_Listed entries_
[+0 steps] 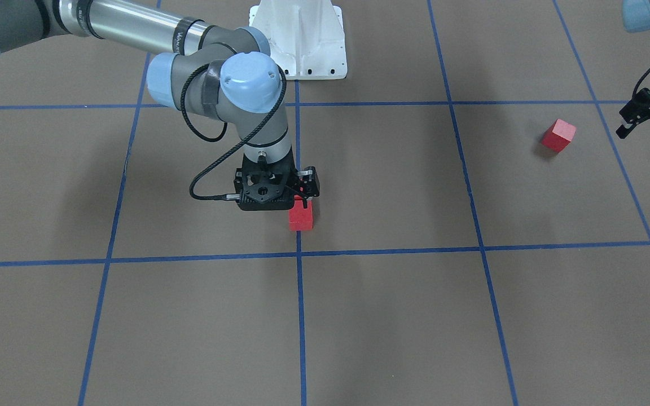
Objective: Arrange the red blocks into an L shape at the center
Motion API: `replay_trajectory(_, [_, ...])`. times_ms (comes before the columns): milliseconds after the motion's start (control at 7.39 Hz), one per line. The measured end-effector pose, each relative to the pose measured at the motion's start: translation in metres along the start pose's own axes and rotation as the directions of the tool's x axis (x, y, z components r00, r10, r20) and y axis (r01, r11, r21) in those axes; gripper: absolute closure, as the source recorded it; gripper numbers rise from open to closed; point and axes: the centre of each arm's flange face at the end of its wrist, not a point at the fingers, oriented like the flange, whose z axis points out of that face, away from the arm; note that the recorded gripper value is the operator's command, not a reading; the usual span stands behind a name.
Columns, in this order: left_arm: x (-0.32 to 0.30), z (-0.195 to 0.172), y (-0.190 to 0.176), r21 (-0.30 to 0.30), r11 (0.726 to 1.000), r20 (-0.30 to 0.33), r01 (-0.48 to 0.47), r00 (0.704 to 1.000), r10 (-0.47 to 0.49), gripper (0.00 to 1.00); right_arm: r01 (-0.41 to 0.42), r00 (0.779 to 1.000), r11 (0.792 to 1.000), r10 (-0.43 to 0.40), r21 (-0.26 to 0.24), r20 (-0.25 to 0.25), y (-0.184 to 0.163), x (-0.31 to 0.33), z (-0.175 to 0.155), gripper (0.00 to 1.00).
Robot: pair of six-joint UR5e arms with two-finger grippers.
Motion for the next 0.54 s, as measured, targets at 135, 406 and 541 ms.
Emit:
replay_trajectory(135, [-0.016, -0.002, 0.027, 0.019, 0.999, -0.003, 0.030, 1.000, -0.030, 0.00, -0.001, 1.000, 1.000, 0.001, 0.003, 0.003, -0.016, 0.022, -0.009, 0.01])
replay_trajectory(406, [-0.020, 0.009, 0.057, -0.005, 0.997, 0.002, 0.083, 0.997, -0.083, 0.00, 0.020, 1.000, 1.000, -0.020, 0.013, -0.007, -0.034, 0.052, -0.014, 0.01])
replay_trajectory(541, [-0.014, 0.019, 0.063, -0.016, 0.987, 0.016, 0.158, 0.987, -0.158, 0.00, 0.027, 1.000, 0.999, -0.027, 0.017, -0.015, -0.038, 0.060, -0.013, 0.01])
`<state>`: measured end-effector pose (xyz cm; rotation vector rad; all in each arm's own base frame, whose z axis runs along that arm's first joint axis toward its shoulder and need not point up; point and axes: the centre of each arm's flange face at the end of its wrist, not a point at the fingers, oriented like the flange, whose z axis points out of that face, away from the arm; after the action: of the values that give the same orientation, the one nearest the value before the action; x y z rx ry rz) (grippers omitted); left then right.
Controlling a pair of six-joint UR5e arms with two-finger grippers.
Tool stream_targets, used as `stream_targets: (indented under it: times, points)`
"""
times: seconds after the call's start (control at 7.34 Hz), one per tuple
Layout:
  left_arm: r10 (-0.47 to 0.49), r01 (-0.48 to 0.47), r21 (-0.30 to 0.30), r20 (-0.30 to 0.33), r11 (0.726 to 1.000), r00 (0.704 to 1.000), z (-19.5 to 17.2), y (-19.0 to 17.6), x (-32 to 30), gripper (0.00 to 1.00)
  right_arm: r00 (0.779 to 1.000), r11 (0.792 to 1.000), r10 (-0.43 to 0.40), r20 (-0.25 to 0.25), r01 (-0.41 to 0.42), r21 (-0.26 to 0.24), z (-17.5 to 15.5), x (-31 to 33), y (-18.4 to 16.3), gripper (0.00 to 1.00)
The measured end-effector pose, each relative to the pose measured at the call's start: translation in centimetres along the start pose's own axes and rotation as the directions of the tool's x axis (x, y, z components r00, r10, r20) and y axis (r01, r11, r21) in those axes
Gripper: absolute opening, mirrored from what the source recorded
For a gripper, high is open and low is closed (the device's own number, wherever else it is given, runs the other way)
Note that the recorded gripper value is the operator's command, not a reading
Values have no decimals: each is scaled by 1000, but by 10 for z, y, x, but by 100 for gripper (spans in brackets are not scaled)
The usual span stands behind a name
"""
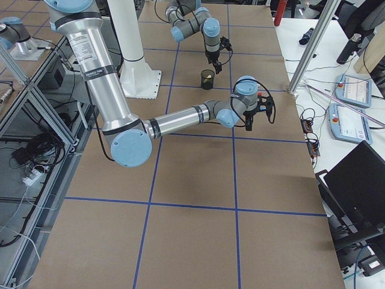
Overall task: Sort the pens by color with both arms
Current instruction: 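Move the left gripper over the cup while the right arm withdraws, then grasp the yellow highlighter in the cup with the left gripper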
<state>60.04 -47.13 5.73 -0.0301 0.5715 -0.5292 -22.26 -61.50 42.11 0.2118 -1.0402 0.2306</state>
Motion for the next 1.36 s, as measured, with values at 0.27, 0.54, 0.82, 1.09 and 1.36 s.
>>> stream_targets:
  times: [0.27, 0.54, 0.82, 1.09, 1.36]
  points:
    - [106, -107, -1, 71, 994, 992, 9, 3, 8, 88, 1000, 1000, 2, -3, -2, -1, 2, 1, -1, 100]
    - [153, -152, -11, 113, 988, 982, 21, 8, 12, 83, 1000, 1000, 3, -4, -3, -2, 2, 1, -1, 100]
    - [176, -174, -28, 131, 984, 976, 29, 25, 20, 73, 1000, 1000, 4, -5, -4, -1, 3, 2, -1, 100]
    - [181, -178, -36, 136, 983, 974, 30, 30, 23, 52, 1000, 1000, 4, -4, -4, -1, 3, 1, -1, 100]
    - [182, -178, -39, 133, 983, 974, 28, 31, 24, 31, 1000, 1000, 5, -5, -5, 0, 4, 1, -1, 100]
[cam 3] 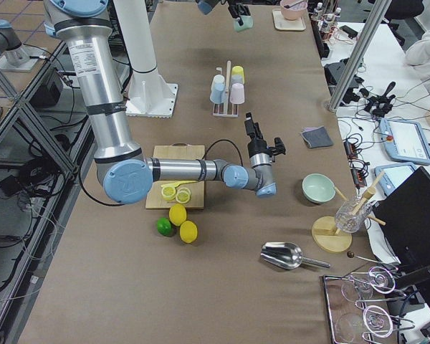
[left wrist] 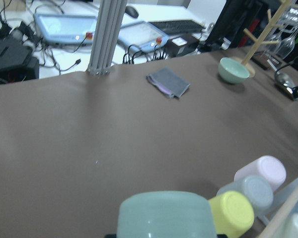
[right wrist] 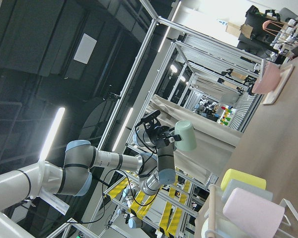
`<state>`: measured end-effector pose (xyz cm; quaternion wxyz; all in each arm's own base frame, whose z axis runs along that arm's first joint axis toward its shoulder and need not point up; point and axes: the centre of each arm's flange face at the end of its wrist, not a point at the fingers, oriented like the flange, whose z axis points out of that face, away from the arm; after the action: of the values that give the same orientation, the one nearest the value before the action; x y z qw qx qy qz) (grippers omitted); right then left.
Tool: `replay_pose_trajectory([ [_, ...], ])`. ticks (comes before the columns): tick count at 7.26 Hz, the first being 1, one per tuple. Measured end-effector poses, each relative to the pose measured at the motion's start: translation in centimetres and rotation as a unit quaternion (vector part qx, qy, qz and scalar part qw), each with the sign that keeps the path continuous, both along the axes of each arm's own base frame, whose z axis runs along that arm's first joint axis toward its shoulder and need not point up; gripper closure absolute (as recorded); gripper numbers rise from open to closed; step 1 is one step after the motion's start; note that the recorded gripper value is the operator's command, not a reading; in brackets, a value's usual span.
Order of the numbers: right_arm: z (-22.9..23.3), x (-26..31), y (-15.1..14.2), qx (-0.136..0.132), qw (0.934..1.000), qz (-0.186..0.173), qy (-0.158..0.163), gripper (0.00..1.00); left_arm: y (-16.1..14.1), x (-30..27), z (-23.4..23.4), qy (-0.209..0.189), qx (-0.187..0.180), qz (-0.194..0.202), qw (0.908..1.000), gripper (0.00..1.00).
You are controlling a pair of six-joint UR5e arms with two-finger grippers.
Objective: Place cup on cup holder
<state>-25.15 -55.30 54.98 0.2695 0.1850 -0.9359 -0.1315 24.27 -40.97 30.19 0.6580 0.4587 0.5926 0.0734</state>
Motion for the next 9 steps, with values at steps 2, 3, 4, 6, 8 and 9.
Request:
replay_pose_trajectory([
  [2,1.1,4.5,-1.4,-0.037,0.9961,-0.042,0.068,0.05,2.0,4.9,-3.0,0.042,0.038,-0.053,0.997,1.0],
  [3,2.0,7.1,-2.2,-0.062,0.9893,-0.054,0.12,0.05,3.9,8.2,-4.4,0.054,0.05,-0.086,0.9936,1.0],
  [4,2.8,9.6,-2.9,-0.086,0.9793,-0.055,0.175,0.05,6.4,10.9,-5.3,0.062,0.056,-0.114,0.99,1.0],
  [6,3.6,13.3,-3.6,-0.118,0.9558,-0.05,0.265,0.01,11.7,14.5,-5.6,0.073,0.074,-0.158,0.9819,1.0],
  [8,3.1,14.4,-3.0,-0.148,0.9272,-0.066,0.338,0.01,14.7,15.7,-5.4,0.067,0.09,-0.19,0.9754,1.0],
  [9,3.2,14.3,-2.5,-0.161,0.9104,-0.082,0.372,0.01,15.1,16.0,-5.3,0.057,0.1,-0.2,0.973,1.0],
])
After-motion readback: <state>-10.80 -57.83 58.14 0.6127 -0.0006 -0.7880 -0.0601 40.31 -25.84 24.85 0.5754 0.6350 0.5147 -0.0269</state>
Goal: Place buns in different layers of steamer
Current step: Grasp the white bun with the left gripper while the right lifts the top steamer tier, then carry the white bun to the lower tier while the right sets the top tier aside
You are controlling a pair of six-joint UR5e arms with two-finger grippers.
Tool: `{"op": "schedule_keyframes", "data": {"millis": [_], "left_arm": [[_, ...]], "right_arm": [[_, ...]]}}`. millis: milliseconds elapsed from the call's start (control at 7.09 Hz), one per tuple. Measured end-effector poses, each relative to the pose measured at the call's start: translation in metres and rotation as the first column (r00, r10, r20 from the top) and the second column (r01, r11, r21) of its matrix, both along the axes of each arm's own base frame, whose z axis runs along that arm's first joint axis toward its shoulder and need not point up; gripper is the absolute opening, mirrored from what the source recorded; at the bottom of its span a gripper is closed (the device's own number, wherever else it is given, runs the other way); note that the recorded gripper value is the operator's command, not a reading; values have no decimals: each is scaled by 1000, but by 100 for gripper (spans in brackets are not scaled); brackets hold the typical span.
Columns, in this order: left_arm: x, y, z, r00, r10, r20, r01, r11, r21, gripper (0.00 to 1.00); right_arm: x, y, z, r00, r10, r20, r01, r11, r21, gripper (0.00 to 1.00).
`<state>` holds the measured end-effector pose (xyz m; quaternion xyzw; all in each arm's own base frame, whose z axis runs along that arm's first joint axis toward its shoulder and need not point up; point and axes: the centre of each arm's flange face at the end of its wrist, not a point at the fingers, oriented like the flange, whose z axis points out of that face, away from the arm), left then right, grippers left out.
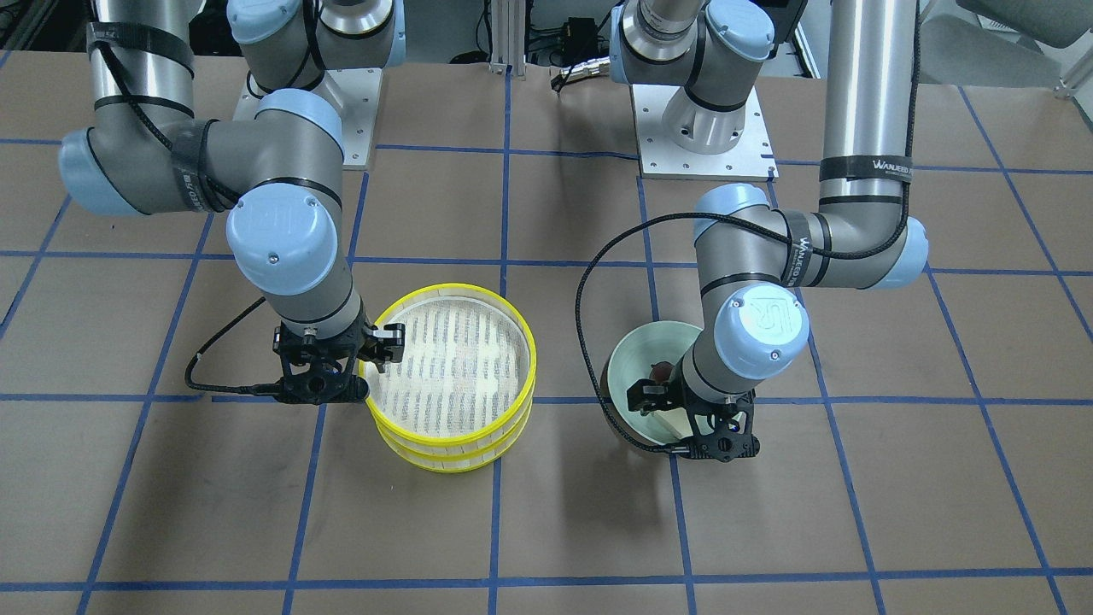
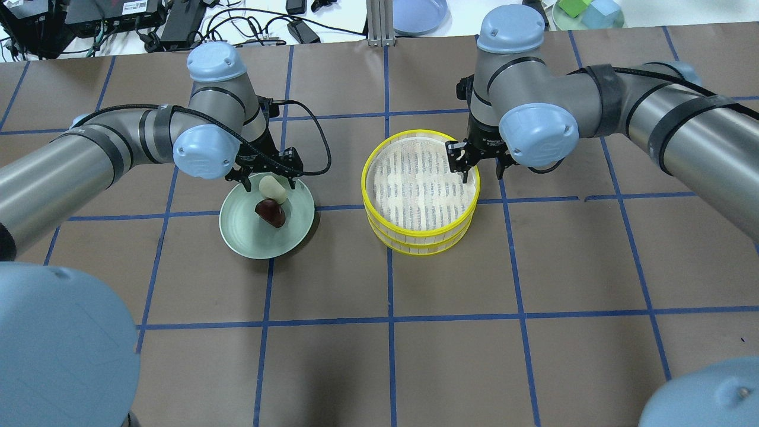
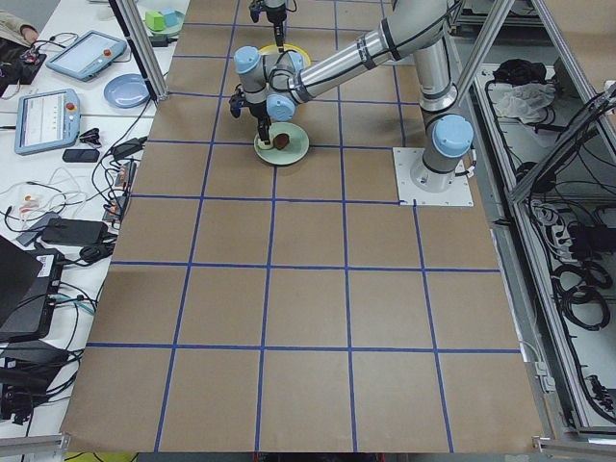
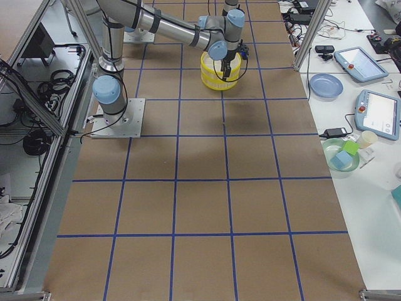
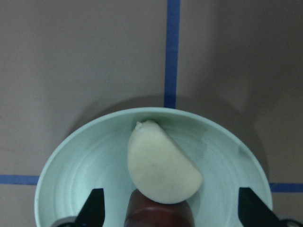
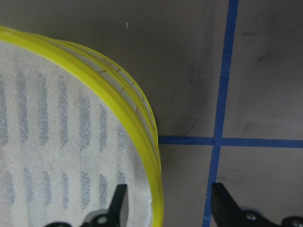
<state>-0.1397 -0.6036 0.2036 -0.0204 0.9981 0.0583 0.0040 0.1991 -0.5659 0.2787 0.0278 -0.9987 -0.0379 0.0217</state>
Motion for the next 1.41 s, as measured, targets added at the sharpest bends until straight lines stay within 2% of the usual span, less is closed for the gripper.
{"op": "schedule_keyframes", "data": {"millis": [282, 423, 564, 705, 846, 987, 1128, 1410], "left_arm": [[-2, -1, -12, 1000, 1, -23, -1, 1000, 8, 76], [-3, -2, -14, 1000, 1, -26, -1, 1000, 7, 49], [-3, -2, -15, 1000, 0, -25, 1, 1000, 7, 35], [-2, -2, -15, 1000, -2, -24, 3, 1000, 7, 32], [-2, -2, -15, 1000, -4, -23, 4, 1000, 7, 15], [-2, -2, -14, 1000, -5, -22, 5, 1000, 5, 3], [-2, -3, -9, 1000, -8, -23, 8, 1000, -6, 3], [-7, -8, 28, 1000, -7, -30, 5, 998, -68, 3]], "right_arm": [[0, 0, 1, 1000, -2, -2, 2, 1000, -1, 0], [-1, 0, 9, 1000, -2, -4, 2, 1000, -14, 0], [-6, 2, 24, 1000, -4, -6, 4, 1000, -29, 0], [-15, 5, 42, 1000, -12, -8, 11, 999, -34, 0], [-35, 4, 56, 1000, -30, -10, 30, 999, -31, 0], [-66, -1, 62, 999, -51, -10, 51, 999, -19, 0], [-104, -6, 63, 999, -48, -6, 48, 999, -4, 0], [-183, -13, 59, 1000, 0, -12, 0, 1000, 27, 0]]}}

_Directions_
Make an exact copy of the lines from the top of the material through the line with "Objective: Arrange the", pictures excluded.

_Your solution_
[+0 steps] 
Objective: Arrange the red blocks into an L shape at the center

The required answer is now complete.